The United States, meanwhile, is not here at all. In some ways that is a relief; better an empty chair than a delegation intent on blocking progress. But global leadership cannot simply be left vacant. Only weeks before COP, the International Court of Justice delivered a landmark advisory opinion: meeting climate commitments is a legal duty for all governments. The ruling will have profound implications for climate litigation around the world. Yet many will ask – with reason – whether the ICJ’s words will carry weight in an era when more and more governments are shrugging their shoulders at international law.

Across the world we are witnessing a collective forgetting of the post-war consensus and the international legal framework that underpins it. The ongoing genocide in Gaza is a devastating example of global systems failing to protect civilians or constrain power.
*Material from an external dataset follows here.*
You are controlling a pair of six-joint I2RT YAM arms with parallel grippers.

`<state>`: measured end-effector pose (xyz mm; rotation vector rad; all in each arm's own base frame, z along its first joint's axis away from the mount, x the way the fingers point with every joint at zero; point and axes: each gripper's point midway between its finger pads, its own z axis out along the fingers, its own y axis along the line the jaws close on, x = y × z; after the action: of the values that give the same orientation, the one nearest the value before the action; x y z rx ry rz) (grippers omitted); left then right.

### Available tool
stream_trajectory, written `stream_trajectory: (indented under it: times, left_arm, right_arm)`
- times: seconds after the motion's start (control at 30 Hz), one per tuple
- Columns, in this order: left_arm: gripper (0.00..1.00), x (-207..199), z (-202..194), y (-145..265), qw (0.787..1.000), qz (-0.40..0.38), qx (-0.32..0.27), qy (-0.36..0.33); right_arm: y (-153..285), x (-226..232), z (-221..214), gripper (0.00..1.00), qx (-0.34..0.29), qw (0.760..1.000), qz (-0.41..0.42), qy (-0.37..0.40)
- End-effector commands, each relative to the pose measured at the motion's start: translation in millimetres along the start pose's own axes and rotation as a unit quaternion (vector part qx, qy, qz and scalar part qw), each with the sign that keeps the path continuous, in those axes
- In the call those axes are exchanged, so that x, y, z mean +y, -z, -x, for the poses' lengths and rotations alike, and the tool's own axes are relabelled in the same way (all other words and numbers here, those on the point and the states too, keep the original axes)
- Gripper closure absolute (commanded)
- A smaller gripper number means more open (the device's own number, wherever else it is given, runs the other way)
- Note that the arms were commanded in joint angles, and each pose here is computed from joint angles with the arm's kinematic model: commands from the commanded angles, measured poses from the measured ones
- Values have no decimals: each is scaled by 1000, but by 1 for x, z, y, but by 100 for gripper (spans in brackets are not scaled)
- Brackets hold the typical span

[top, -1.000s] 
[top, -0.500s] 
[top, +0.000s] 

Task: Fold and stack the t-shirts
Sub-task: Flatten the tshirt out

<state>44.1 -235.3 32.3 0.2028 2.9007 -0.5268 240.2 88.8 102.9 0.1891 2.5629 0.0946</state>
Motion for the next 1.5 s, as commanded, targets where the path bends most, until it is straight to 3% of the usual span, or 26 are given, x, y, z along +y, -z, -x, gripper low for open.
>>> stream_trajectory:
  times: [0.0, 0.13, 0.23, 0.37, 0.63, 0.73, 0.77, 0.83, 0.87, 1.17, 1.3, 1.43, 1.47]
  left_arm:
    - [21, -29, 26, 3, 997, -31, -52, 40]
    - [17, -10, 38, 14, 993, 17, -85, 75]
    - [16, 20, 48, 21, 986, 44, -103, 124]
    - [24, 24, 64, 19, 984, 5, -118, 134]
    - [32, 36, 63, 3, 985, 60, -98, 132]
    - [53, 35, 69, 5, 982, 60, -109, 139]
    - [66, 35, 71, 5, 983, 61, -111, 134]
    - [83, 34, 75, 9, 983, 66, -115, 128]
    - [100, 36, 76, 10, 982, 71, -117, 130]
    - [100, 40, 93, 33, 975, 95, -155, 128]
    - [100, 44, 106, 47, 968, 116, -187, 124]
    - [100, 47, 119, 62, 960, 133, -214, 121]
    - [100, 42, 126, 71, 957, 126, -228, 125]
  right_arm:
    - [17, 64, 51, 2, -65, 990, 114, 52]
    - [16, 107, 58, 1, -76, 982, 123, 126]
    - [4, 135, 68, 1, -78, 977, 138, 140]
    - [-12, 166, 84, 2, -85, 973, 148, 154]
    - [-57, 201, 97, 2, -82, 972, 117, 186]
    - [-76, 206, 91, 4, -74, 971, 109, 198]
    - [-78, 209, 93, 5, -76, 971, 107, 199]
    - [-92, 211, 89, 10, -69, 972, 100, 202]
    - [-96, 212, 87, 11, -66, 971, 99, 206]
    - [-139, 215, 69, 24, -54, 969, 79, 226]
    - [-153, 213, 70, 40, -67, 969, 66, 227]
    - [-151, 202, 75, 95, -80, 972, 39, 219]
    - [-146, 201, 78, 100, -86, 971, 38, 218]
Climate and peace are woven tightly together. Climate change fuels conflict. Conflict makes climate impacts worse. And the entire purpose of COP is, in its own way, about powerful countries accepting limits on themselves for the sake of smaller, more vulnerable nations. It is a quiet, practical expression of solidarity – and a recognition that our fates are interconnected.
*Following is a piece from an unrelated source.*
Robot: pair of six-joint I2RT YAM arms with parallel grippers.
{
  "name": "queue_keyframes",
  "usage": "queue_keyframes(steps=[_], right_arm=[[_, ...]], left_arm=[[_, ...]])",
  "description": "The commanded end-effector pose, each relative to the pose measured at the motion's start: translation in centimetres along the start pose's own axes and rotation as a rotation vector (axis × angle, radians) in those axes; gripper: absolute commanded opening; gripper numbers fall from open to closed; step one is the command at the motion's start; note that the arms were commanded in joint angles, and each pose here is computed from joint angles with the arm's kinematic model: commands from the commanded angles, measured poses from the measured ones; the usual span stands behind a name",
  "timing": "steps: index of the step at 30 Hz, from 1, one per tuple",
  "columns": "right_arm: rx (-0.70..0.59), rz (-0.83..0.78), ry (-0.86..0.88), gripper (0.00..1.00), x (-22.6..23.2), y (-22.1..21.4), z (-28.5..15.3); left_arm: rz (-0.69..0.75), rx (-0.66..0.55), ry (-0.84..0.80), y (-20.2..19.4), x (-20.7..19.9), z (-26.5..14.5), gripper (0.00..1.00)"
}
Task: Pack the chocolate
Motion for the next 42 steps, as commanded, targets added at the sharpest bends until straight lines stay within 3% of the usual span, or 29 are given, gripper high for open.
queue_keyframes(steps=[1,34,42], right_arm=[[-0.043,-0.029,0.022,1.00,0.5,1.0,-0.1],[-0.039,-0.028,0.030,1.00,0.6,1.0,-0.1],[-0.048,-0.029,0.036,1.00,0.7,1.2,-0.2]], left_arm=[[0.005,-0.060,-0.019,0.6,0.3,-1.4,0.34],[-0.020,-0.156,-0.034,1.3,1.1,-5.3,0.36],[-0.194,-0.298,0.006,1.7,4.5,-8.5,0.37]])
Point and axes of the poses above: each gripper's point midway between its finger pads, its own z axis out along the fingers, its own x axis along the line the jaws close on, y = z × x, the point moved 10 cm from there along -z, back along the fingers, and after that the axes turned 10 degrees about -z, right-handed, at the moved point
So we must not allow despair to drag us down. We must stay committed to multilateralism and international law, however unfashionable those words may sound in some quarters. And this COP must send a clear signal that global cooperation can still function without the US at the table.

Two areas being negotiated here in Belém offer hope – not the abstract kind, but practical steps even climate sceptics can support.

First, COP30 can establish a new mechanism – the Belém Action Mechanism – to support just transitions worldwide. Workers everywhere need to know that the shift away from fossil fuels will not leave them behind. A coordinated global effort can show that this transition, while urgent, can also be fair. This can be a signal to concerned workers that the COP is not an enemy of their future prosperity, but their ally.

Second, adaptation. Floods, droughts, cyclones and extreme heat are already reshaping communities everywhere. This is not ideological; it is observable fact. By agreeing a strong Global Goal on Adaptation, this COP can show families from Glasgow to Lilongwe that we will help them prepare for a more volatile world.

If we can secure these two outcomes – alongside renewed commitment to the Paris temperature goals and meaningful progress on transitioning away from fossil fuels – we can show the world that, like the states and cities in the US who proclaim they are “still in”, the international community has not given up.

This moment is too important to be derailed by geopolitical dysfunction. Too important to surrender to despair. If we lose hope, we stop trying – and that is a luxury the planet and future generations cannot afford.